Background
Permanent His-bundle pacing (HBP) has the potential to physiologically normalize wide
QRS duration in patients with bundle branch block and cardiomyopathy.
Objective
The purpose of this study was to assess the feasibility of incorporating a His-bundle
lead for cardiac resynchronization therapy (CRT) in lieu of a coronary sinus lead.
Methods
Patients with an indication for CRT (n = 21) underwent attempted implantation of an
HBP placed into the left ventricular (LV) lead port.

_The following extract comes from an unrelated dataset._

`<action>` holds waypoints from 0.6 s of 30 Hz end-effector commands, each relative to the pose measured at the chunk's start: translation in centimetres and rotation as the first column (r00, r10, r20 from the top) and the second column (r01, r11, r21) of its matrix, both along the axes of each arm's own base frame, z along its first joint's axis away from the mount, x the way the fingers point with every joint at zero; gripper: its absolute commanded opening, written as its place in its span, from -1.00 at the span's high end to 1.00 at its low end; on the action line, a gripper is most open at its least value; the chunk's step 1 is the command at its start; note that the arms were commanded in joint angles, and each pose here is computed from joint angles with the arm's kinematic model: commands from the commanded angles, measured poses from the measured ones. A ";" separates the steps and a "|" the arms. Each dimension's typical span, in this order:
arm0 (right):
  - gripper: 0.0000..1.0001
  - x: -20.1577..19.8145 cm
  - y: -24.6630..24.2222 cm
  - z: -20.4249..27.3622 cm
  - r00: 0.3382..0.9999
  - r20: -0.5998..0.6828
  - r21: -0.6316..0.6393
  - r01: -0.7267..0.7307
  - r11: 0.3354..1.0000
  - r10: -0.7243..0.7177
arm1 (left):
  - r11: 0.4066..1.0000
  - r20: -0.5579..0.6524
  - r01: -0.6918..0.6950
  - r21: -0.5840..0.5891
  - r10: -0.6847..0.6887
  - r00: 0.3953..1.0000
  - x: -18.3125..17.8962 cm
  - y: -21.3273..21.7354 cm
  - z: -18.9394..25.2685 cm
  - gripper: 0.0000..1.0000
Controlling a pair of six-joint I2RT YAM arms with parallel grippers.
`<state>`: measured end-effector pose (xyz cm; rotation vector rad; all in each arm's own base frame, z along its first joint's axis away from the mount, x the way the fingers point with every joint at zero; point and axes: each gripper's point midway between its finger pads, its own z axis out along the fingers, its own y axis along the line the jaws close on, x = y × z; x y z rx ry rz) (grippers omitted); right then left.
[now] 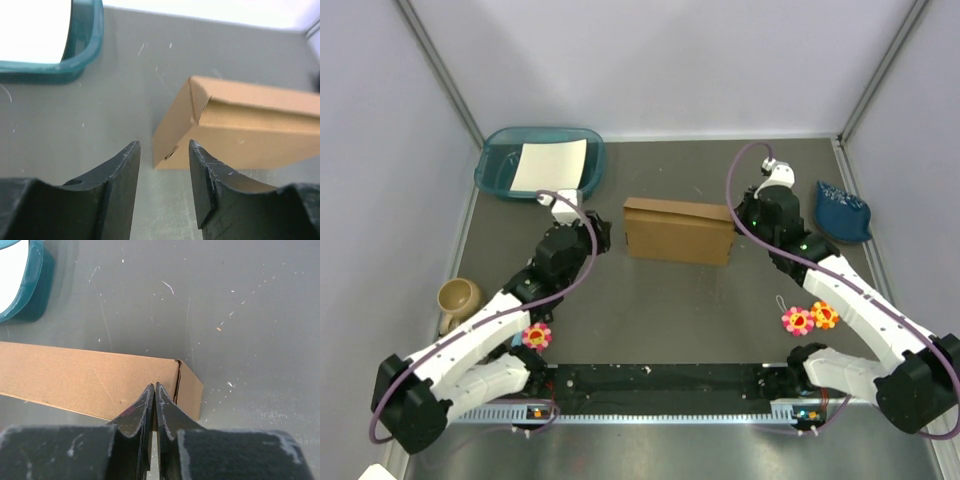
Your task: Fold the paper box
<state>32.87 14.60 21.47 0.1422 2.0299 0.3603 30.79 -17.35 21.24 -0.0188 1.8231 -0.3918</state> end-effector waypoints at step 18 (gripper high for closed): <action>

Intracardiac intervals, QRS duration,
New York Heart Association functional class, ejection fraction (EF), echocardiography,
and lead characteristics were measured at baseline and at follow-up.
Results
Of the 21 patients in whom implantation was attempted, HBP was successfully implanted
in 16 (age 62 ± 18 years, 4 females, EF 25 ± 8). A significant reduction in mean QRS
was observed, with narrowing from 180 ± 23 ms to 129 ± 13 ms (P <.0001). During the follow-up period, median New York Heart Association functional
class improved from III to II (P <.001), and mean LV EF and left ventricular internal dimension in diastole (LVIDd)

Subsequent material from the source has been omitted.